**DATA PROVIDED:**
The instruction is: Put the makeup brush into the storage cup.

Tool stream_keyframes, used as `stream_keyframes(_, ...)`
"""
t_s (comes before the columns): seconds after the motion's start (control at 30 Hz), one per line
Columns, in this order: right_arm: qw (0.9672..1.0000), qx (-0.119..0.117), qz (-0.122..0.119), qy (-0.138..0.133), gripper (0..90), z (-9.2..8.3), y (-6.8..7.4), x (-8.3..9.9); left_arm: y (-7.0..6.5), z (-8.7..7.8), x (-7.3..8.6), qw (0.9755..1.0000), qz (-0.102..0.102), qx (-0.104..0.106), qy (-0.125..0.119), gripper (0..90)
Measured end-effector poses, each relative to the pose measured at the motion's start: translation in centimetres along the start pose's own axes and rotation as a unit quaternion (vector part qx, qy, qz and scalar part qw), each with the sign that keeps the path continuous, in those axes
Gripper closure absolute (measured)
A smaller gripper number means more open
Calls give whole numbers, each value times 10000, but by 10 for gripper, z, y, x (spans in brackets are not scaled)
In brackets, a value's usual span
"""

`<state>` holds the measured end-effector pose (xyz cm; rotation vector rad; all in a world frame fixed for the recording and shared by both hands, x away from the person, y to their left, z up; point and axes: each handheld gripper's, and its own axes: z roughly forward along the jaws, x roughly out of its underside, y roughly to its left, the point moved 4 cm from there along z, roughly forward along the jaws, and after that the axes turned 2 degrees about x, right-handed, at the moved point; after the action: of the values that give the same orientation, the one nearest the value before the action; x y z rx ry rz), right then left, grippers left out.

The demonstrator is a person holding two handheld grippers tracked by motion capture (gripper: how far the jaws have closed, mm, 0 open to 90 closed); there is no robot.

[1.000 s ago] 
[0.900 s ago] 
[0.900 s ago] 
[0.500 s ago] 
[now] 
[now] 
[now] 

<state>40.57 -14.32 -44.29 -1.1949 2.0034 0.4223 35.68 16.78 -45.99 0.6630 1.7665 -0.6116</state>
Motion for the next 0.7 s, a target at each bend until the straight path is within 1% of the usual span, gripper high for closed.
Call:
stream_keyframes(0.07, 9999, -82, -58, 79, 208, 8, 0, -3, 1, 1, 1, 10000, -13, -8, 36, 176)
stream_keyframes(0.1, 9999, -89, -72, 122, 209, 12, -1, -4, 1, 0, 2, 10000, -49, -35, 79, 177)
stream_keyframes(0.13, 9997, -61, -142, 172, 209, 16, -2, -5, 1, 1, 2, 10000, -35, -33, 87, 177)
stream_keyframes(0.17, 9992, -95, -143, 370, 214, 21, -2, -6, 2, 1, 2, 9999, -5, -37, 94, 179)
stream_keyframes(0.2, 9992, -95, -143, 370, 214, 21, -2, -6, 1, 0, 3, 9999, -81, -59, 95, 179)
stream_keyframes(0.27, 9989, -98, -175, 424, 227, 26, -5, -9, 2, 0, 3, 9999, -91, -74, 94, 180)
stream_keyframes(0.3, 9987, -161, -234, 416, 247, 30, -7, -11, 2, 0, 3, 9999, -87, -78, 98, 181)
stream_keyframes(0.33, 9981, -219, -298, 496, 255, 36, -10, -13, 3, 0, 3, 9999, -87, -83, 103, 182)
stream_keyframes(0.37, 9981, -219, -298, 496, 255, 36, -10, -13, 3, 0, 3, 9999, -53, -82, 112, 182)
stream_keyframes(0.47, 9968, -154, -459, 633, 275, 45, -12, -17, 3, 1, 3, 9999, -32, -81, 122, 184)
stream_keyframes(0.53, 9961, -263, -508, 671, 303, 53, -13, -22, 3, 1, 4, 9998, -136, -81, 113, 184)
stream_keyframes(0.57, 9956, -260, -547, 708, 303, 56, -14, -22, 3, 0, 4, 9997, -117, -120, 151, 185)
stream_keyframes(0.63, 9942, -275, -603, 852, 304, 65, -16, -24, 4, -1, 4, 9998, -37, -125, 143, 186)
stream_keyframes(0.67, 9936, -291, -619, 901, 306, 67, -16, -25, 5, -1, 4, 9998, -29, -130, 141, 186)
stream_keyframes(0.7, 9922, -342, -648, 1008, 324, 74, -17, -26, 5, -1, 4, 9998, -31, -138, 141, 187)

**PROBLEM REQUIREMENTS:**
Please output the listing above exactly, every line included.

**WRITTEN SOLUTION:**
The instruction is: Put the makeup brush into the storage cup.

Tool stream_keyframes, used as `stream_keyframes(_, ...)`
"""
t_s (comes before the columns): seconds after the motion's start (control at 30 Hz), one per line
Columns, in this order: right_arm: qw (0.9672..1.0000), qx (-0.119..0.117), qz (-0.122..0.119), qy (-0.138..0.133), gripper (0..90), z (-9.2..8.3), y (-6.8..7.4), x (-8.3..9.9); left_arm: y (-7.0..6.5), z (-8.7..7.8), x (-7.3..8.6), qw (0.9755..1.0000), qz (-0.102..0.102), qx (-0.104..0.106), qy (-0.125..0.119), gripper (0..90)
Measured end-effector poses, each relative to the pose measured at the motion's start: translation in centimetres along the start pose's own axes and rotation as a unit quaternion (vector part qx, qy, qz and scalar part qw), each with the sign that keeps the path continuous, in those axes
Gripper closure absolute (measured)
A smaller gripper number means more open
Calls give whole numbers, each value times 10000, but by 10 for gripper, z, y, x (spans in brackets are not scaled)
In brackets, a value's usual span
"""

`<state>` holds the measured end-effector pose (xyz cm; rotation vector rad; all in a world frame fixed for the recording and shared by both hands, x away from the person, y to their left, z up; point and axes: each handheld gripper's, and its own axes: z roughly forward along the jaws, x roughly out of its underside, y roughly to its left, the point moved 4 cm from there along z, roughly forward along the jaws, and after that the axes turned 2 degrees about x, right-handed, at the moved point; after the action: of the values that give the same orientation, the one nearest the value before the action; x y z rx ry rz), right then left, grippers left out.

The demonstrator is a person holding two handheld grippers tracked by motion capture (gripper: how far the jaws have closed, mm, 0 open to 90 closed); there is no robot.

[1.000 s ago] 
[0.900 s ago] 
[0.900 s ago] 
[0.500 s ago] 
[now] 
[now] 
[now] 

<state>40.57 -14.32 -44.29 -1.1949 2.0034 0.4223 35.68 16.78 -45.99 0.6630 1.7665 -0.6116</state>
Motion for the next 0.7 s, a target at each bend until the straight path is within 1% of the usual span, gripper high for closed.
Call:
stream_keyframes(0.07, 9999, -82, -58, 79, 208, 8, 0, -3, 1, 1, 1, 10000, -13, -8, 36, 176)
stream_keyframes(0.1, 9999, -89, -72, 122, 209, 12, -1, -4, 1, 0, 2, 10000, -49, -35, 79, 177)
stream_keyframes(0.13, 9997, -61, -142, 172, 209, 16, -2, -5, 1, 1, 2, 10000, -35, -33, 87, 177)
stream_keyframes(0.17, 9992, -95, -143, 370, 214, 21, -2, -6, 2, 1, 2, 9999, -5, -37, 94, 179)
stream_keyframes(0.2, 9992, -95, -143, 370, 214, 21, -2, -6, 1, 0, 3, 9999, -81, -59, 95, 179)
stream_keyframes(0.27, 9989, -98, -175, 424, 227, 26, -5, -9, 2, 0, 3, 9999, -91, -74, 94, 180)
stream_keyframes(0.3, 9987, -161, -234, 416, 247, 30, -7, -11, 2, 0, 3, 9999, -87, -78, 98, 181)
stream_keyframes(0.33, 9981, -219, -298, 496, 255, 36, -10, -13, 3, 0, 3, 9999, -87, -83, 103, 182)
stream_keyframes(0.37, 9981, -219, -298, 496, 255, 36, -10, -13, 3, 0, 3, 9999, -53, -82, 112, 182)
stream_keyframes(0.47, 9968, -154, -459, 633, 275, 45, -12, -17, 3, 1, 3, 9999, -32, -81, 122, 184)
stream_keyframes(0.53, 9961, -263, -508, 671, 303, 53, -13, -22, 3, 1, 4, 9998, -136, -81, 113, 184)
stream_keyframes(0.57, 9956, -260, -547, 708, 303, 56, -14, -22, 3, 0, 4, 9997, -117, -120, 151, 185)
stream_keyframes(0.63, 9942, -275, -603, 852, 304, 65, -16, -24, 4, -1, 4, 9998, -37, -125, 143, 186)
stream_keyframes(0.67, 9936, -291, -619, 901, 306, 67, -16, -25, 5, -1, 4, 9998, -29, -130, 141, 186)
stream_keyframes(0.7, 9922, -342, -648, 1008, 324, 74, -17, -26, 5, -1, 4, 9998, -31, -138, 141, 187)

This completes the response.